How to Split and Explode Multiple Columns in Pandas to Flatten Excel Data
This article walks through a real‑world Pandas problem where product descriptions and quantities stored as comma‑separated strings in Excel are split and exploded into separate rows, explains why NaN values appear, and shows how converting columns to string resolves the issue.
1. Introduction
Hello everyone, I’m PiPi. A fan asked a Pandas data‑processing question: the Excel file contains a "商品内容" (product description) column and a "数量" (quantity) column where each cell holds multiple values separated by commas, and they need to be expanded into separate rows.
Below is the original code they tried:
jigou_df = pd.read_excel(jigou_path)
data = {'商品内容':jigou_df['商品内容'], '数量':jigou_df['数量']}
df = pd.DataFrame(data)
df_expanded = df.assign(数量=df['数量'].astype(str).str.split(',')).explode('数量')

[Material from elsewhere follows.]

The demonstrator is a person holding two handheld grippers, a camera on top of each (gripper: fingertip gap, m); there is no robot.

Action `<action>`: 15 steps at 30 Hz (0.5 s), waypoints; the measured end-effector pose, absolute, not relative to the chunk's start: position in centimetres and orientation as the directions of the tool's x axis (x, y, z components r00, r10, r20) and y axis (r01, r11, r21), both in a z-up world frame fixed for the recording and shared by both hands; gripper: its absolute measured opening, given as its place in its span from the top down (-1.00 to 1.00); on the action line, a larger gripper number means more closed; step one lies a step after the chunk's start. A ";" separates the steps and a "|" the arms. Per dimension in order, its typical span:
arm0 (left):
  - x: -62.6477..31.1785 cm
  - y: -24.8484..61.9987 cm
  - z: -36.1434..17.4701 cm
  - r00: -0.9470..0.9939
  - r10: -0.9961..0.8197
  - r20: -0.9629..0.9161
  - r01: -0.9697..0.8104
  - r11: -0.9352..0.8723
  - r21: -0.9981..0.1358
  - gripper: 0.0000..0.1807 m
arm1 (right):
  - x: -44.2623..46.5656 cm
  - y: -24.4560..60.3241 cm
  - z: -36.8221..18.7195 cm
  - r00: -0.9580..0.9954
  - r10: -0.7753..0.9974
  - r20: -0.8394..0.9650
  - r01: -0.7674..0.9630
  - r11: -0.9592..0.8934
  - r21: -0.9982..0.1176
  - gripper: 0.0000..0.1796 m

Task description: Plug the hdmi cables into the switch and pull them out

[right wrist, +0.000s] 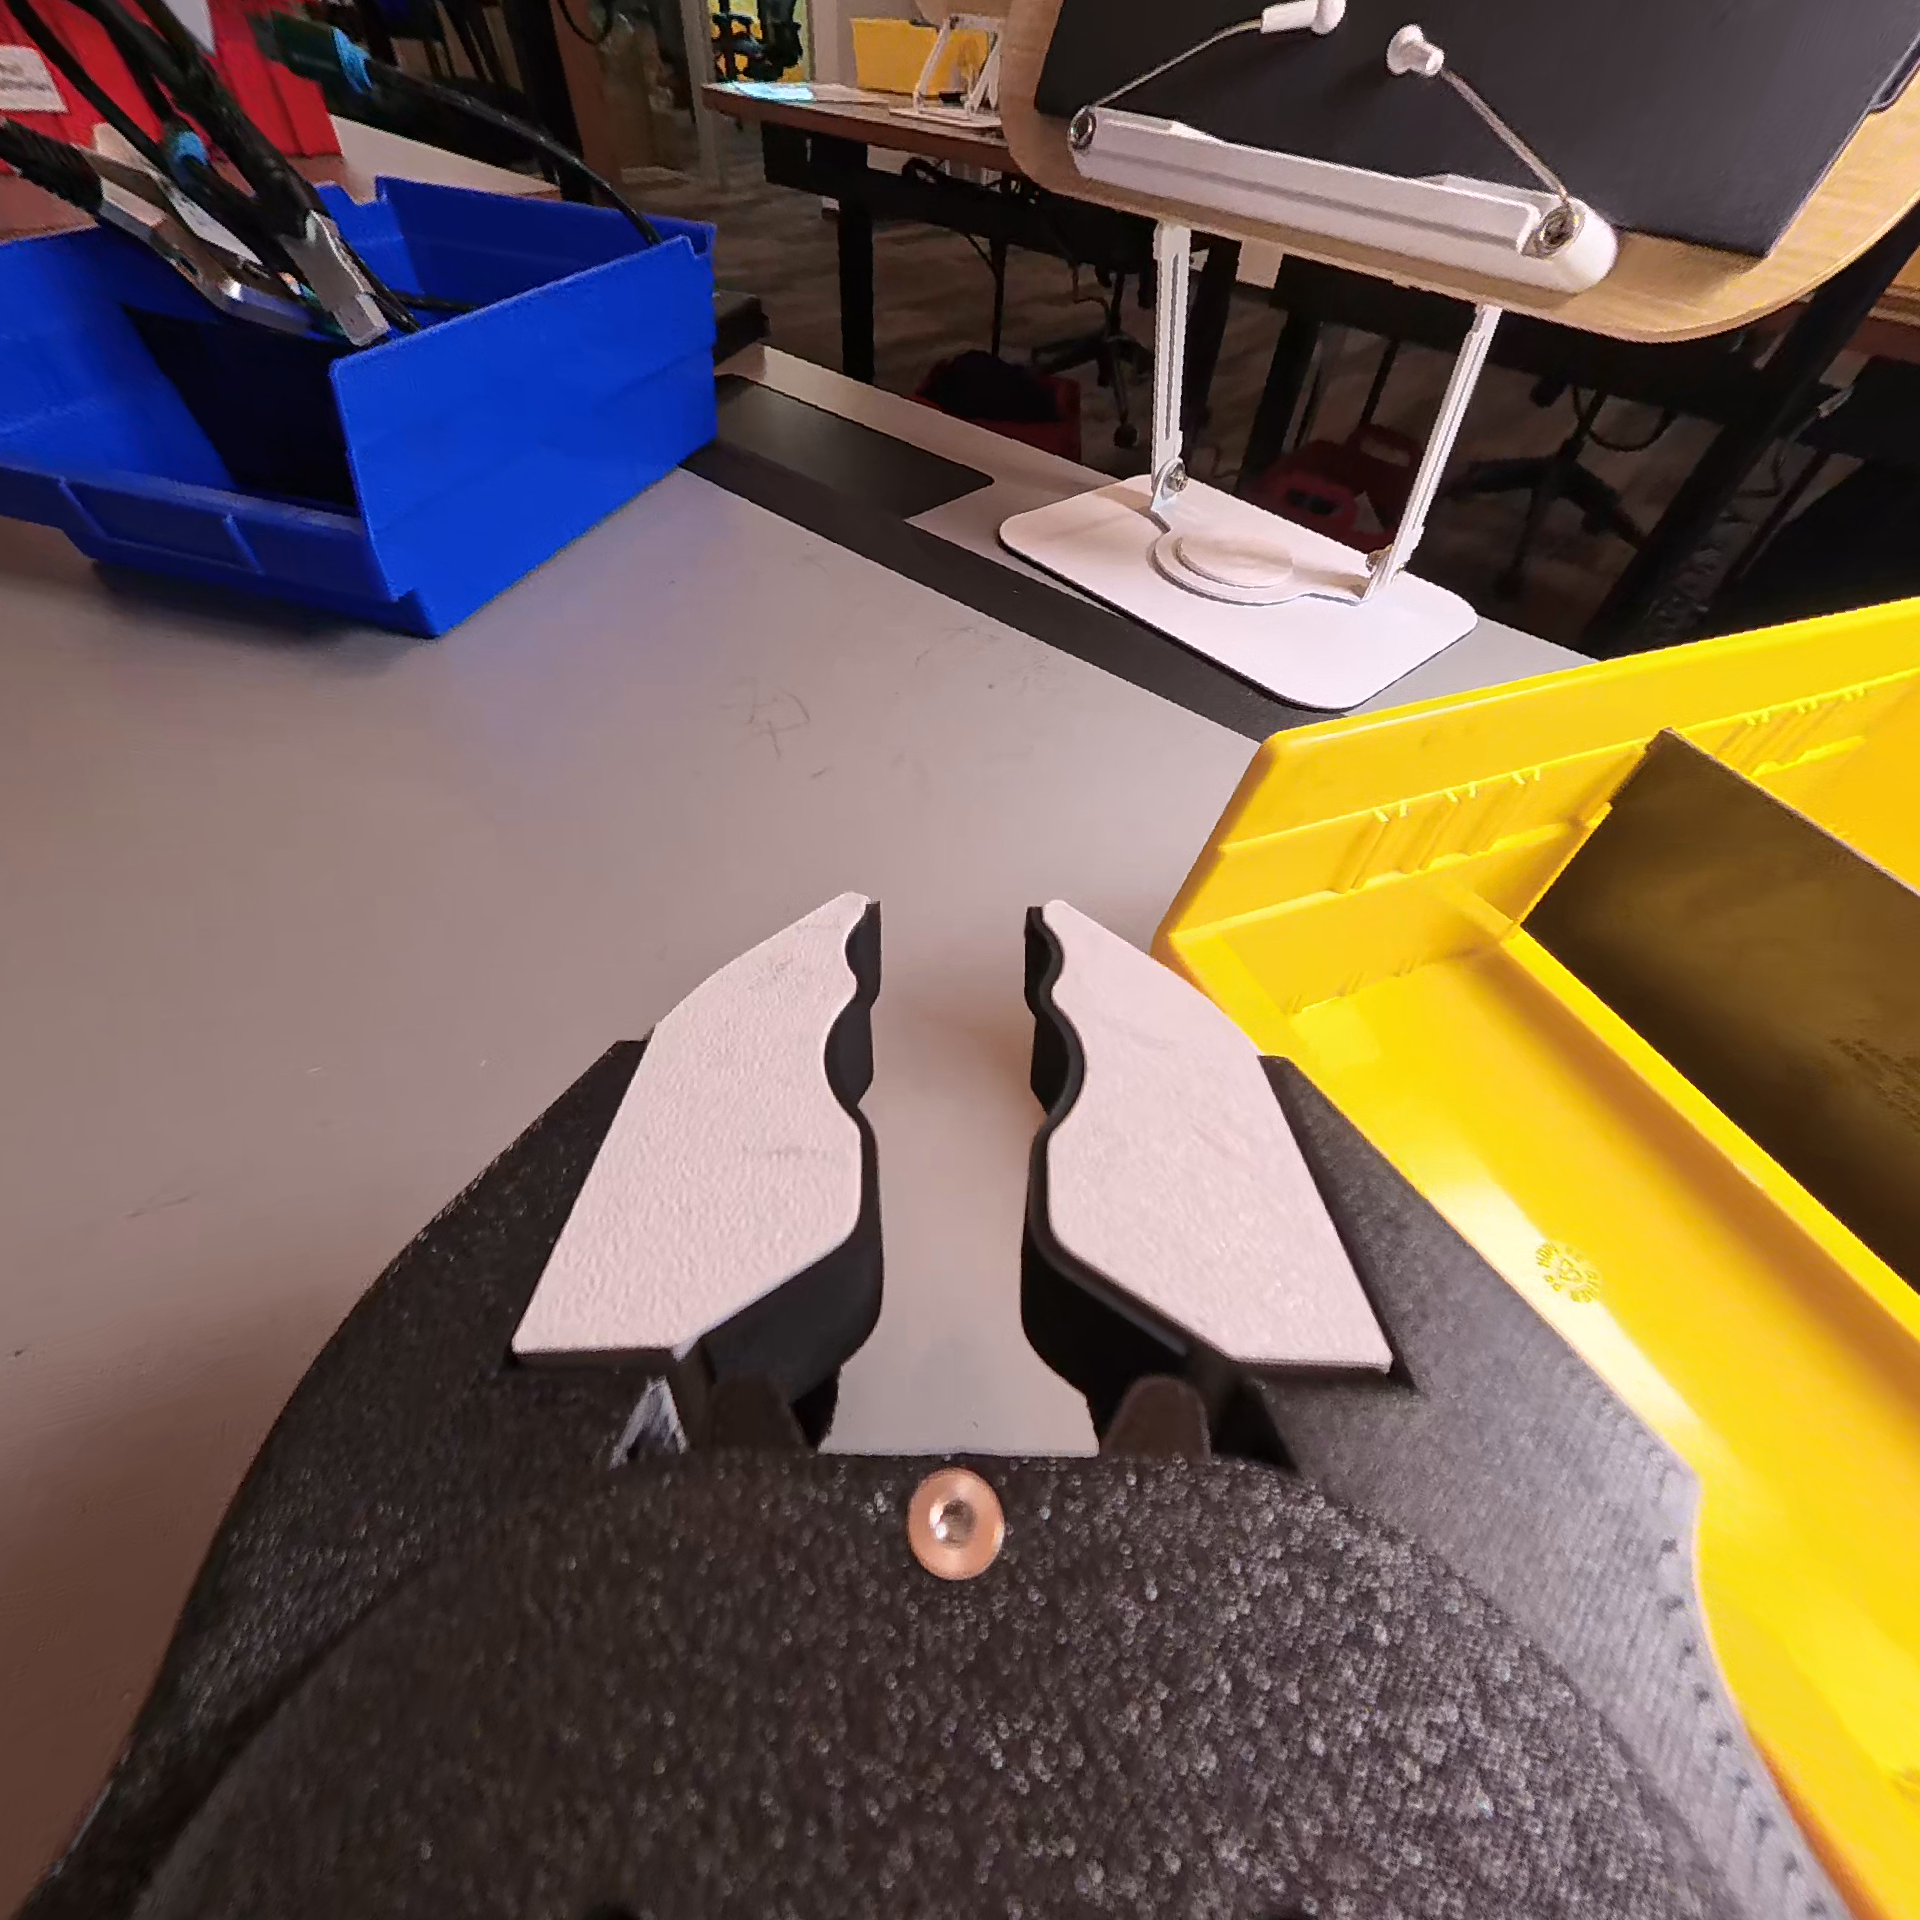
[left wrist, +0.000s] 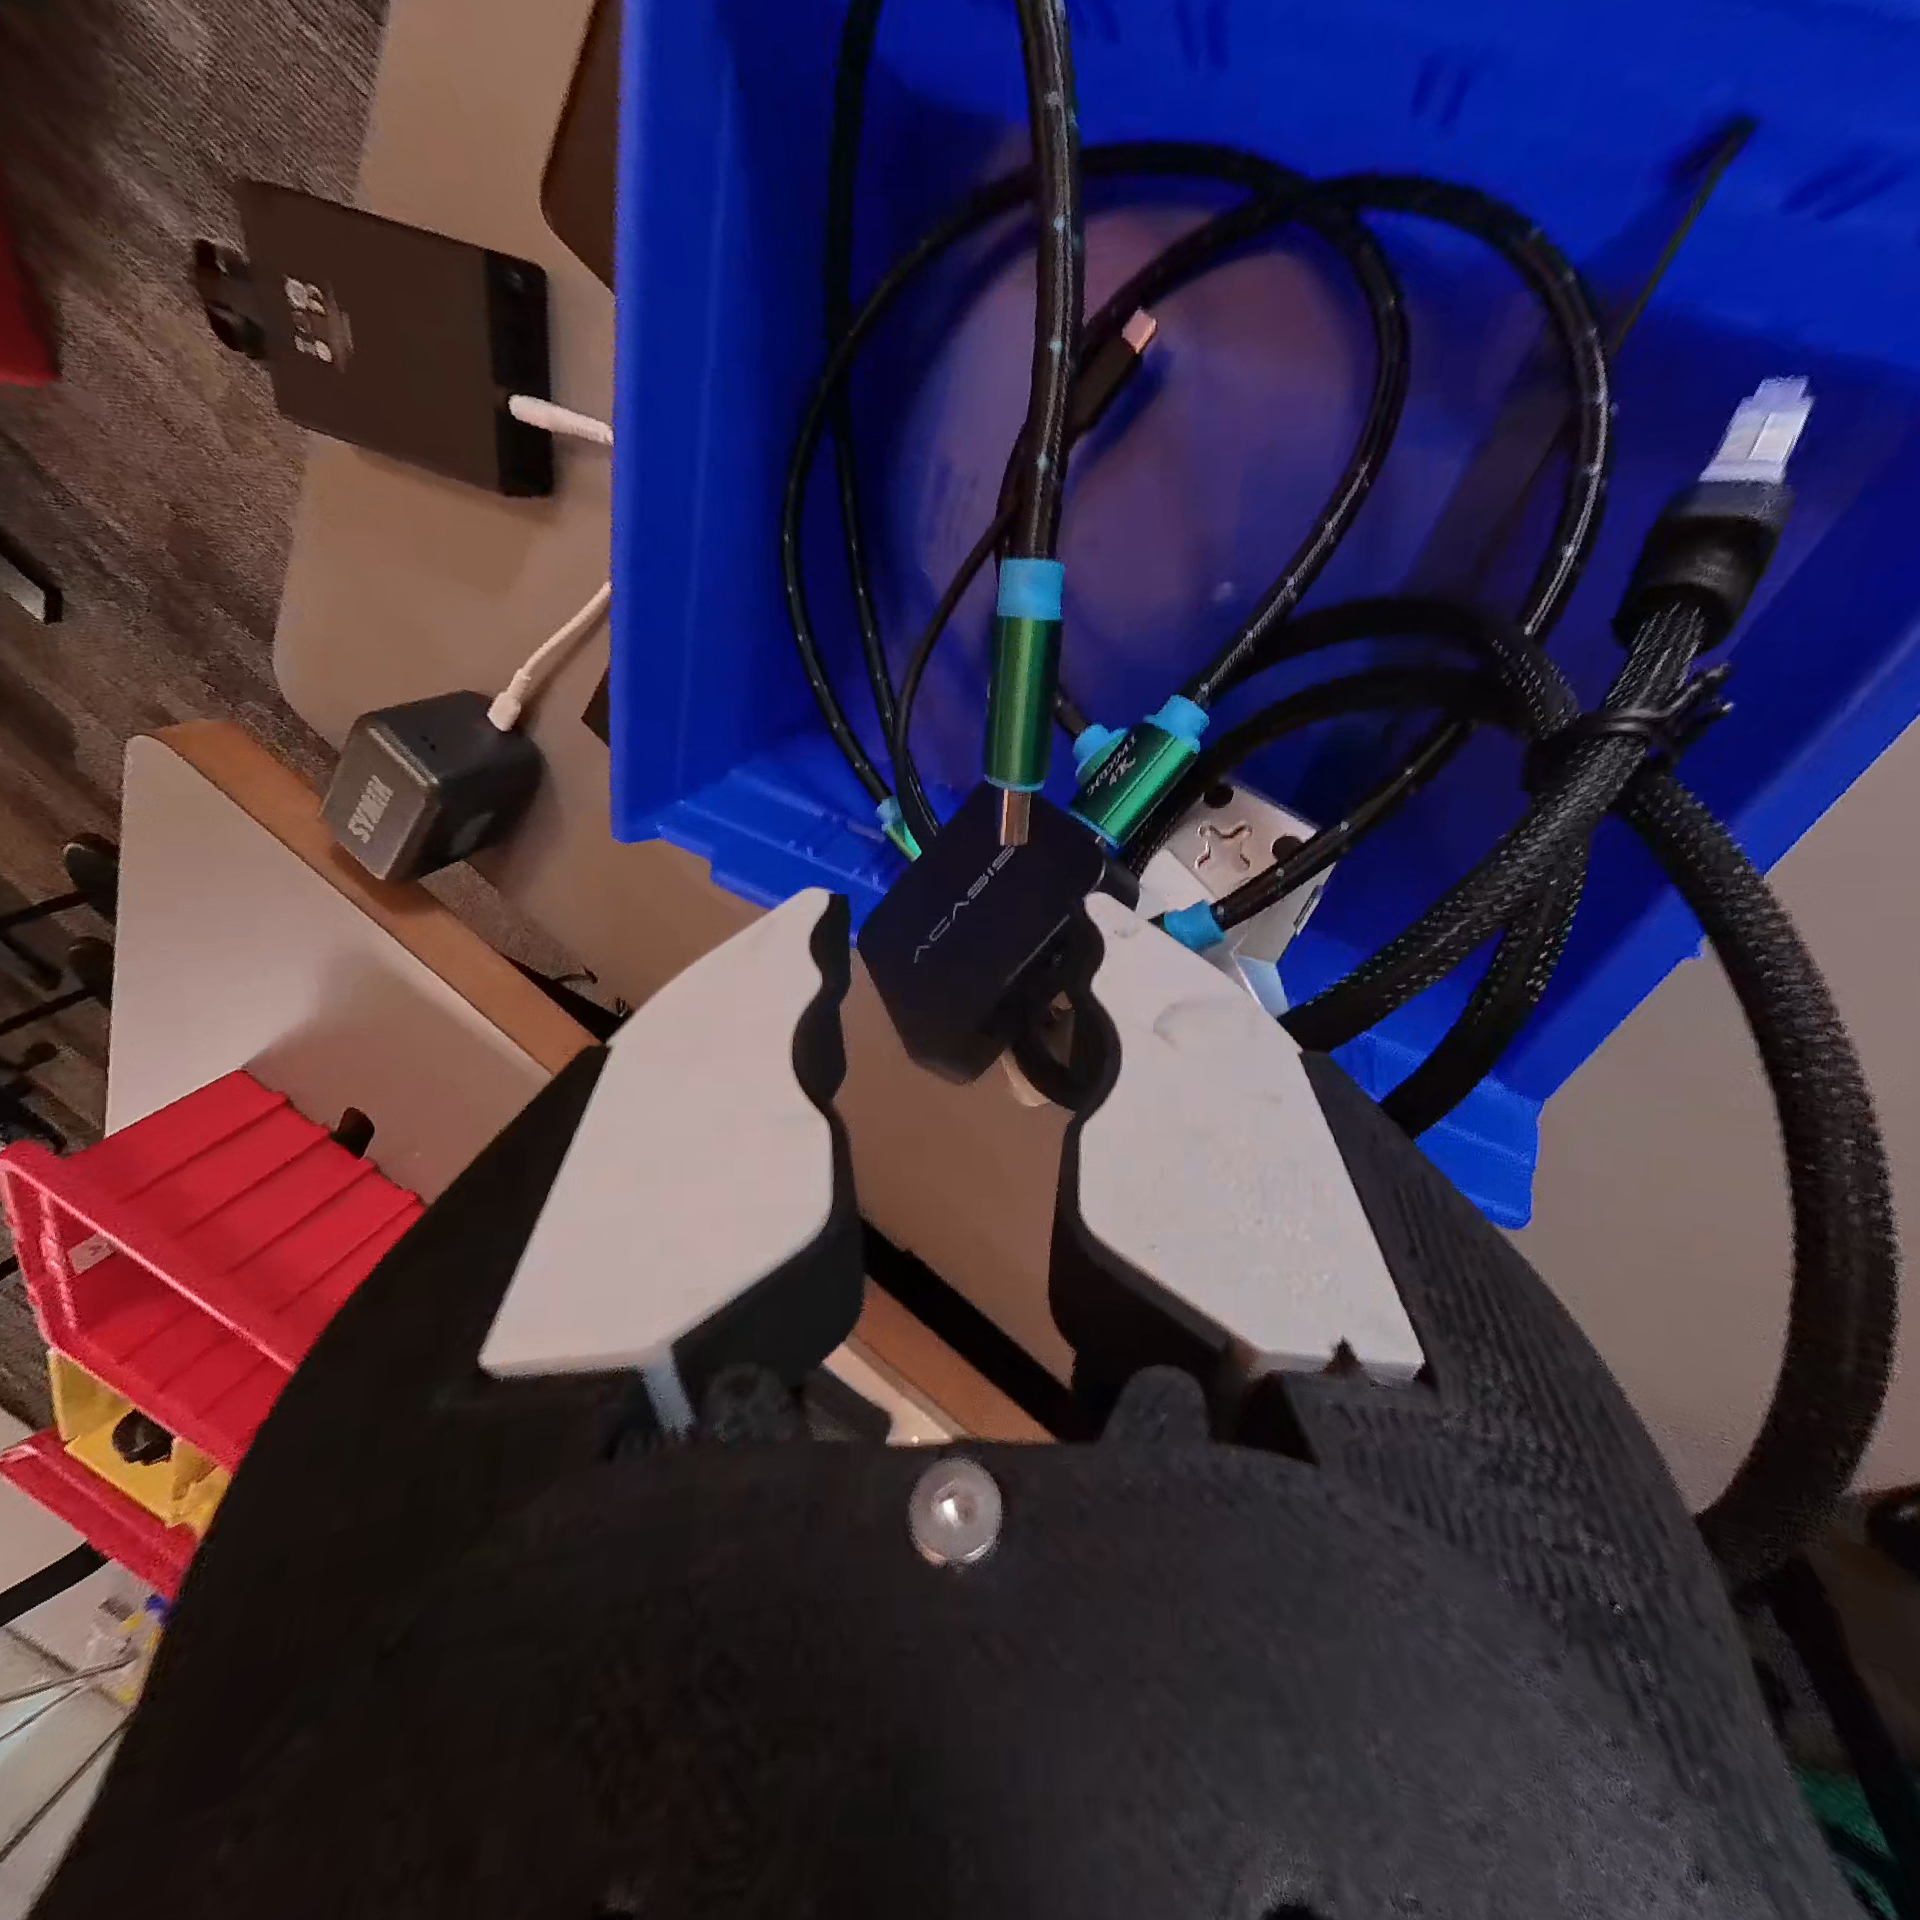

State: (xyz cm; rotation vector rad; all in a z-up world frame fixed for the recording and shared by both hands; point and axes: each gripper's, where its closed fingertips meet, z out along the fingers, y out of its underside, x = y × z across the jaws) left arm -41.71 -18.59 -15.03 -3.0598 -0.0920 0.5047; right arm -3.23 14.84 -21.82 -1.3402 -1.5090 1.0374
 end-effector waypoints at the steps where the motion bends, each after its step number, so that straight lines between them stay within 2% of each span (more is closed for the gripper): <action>1: -41.7 -19.0 -15.3 0.948 0.044 -0.314 0.042 -0.999 -0.013 0.56 | -3.2 14.8 -22.0 -0.073 0.995 0.069 0.299 0.087 -0.950 0.71; 7: -42.1 -20.8 -15.2 0.938 -0.100 -0.332 -0.044 -0.984 0.171 0.52 | -3.3 14.8 -22.5 -0.077 0.994 0.081 0.314 0.101 -0.944 0.72; 12: -42.3 -21.4 -16.4 0.916 -0.213 -0.341 -0.137 -0.963 0.233 0.47 | -3.2 15.0 -22.8 -0.072 0.994 0.080 0.320 0.099 -0.942 0.72; 15: -43.3 -21.0 -16.9 0.866 -0.287 -0.410 -0.193 -0.947 0.257 0.45 | -3.2 15.2 -22.8 -0.067 0.995 0.072 0.320 0.090 -0.943 0.72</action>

df_expanded.reset_index(drop=True, inplace=True)
df_expandedThe result was not as expected.
2. Solution Process
A hint was given: first split both columns, then explode them.
Using
df = df.explode(['商品内容', '数量']).reset_index(drop=True)works, but the following complete implementation was provided:
import pandas as pd
# Read the Excel file
df = pd.read_excel("机构订单_202401091514_1.0.xlsx")
# Split the "商品内容" column
df['商品内容'] = df['商品内容'].str.split('、')
# Split the "数量" column
df['数量'] = df['数量'].str.split('、')
# Explode both columns
result = df.explode(['商品内容', '数量']).reset_index(drop=True)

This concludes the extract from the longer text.